Bad as this is, it only touches the tip of the government’s problems in Nigeria. Since the 1960s, successive heads of state have used oil money to enrich themselves while making ordinary Nigerians increasingly poorer. According to The Guardian, this has driven thousands into the arms of Boko Haram while severely weakening the state’s power to deal with insurrections.
3They’ve Infiltrated The State
Trust isn’t the only issue affecting the Nigerian government right now. There are credible reports that Boko Haram has gotten so powerful that its members are actively infiltrating arms of the state.
In April 2014, it was reported that the militants were receiving arms and supplies by helicopter, despite a curfew that should have made such a thing impossible.

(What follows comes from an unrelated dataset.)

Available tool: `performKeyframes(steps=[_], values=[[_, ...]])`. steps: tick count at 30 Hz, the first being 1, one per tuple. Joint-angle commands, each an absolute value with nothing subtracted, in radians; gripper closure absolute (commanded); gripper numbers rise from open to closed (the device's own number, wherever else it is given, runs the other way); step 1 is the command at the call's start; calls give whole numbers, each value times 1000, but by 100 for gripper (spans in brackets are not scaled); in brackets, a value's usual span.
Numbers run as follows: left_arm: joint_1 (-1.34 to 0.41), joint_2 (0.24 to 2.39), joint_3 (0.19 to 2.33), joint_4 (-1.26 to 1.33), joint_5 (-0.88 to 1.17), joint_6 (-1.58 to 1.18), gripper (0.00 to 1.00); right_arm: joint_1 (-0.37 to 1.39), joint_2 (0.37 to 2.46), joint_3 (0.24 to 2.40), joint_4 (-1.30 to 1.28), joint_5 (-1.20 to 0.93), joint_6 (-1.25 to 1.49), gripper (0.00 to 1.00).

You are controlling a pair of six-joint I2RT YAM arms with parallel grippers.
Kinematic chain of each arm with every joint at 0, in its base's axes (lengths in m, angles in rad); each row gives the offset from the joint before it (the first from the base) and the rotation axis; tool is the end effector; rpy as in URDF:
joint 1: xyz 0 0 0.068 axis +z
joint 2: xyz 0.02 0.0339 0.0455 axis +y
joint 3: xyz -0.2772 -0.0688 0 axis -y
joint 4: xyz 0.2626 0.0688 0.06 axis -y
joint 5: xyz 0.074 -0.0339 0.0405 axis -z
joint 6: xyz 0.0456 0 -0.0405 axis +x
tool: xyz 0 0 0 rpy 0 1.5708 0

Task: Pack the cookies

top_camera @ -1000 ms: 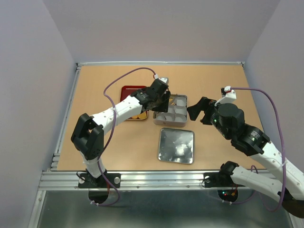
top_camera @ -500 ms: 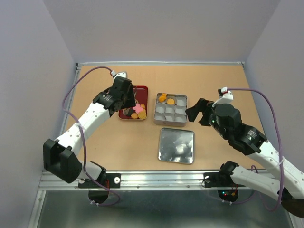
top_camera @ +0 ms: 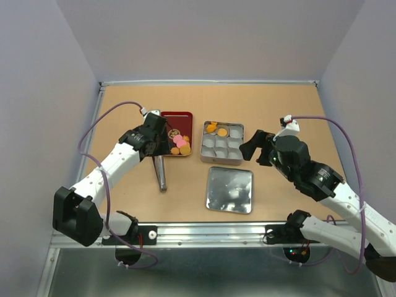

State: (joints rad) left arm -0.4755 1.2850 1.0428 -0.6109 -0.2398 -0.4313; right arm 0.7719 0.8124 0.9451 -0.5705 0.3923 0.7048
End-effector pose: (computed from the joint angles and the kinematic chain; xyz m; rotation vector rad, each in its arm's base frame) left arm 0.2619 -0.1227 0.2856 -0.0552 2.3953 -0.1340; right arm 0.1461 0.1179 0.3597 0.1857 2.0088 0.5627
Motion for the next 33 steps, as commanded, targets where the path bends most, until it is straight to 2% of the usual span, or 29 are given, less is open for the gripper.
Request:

At the time, local branches of government feigned ignorance of any suspicious activity, leading many to believe corrupt officials were deliberately allowing the helicopters through. Nor was this confined to the tinfoil hat brigade. In 2012, the president himself declared Boko Haram were taking control of the government. In his own words:
“Some of them are in the executive arm of government, some of them are in the parliamentary/legislative arm of government, while some of them are even in the judiciary, some are also in the armed forces, the police and other security agencies.”
In the years since, officials have accused President Jonathan as well of being in Boko Haram’s pocket.
2The Military Is Almost As Bad
In August 2014, chilling footage emerged on YouTube from the Nigerian town of Maiduguri. Beginning with 16 young men and boys being held at gunpoint, the video showed armed men pull five out the crowd, slit their throats, and dump their bodies in a mass grave. The perpetrators weren’t Boko Haram or another Islamist group. They were Nigerian military.
As Boko Haram grow ever more brazen, the Nigerian state has responded by going to disturbing extremes. Following a mass prisoner breakout in March 2014, Amnesty declared that the military had hunted down and extrajudicially murdered 600 former convicts in a single night. Escapees were rounded up, forced to dig their own graves, and then shot or knifed as part of a cleanup operation. Less than two months later, a military detachment opened fire on a group of protestors, killing 19 adults and two children.
These are far from one-offs. A 10-year Amnesty investigation found that Nigeria’s state frequently electrocuted, tortured, and raped men, women, and children as part of its fight against militants. Separate reports have concluded that the military is thoroughly corrupt and violently distrusted by up to 90 percent of all Nigerians. In a battle for hearts and minds, it seems Nigeria’s state is happy to be on the losing side.
1Our Leaders And Media Are Ignoring Them
When ISIS captured the town of Mosul, they became global news. Emergency meetings were convened between heads of state. American planes were sent in to halt their advance and bomb them. When Boko Haram took the town of Baga, cementing their caliphate, the media was nearly silent and our leaders did nothing.
Part of this is to do with the timing. As Baga fell, gunmen were on the streets of Paris conducting massacres, taking up a lot of the media’s attention. Even so, the response to the Nigerian attacks was so muted that the Catholic Archbishop of Jos felt compelled to condemn the lack of reaction in the press. He also claimed that the Boko Haram problem was more than simply a local one. In his words:
“I can smell a lot more trouble. It’s not going to be confined to this region. It’s going to expand. It will get to Europe and elsewhere.”
Others have expressed similar sentiments. Israeli paper Haaretz claimed this global apathy was exactly what had allowed Boko Haram to gain such ground in the first place.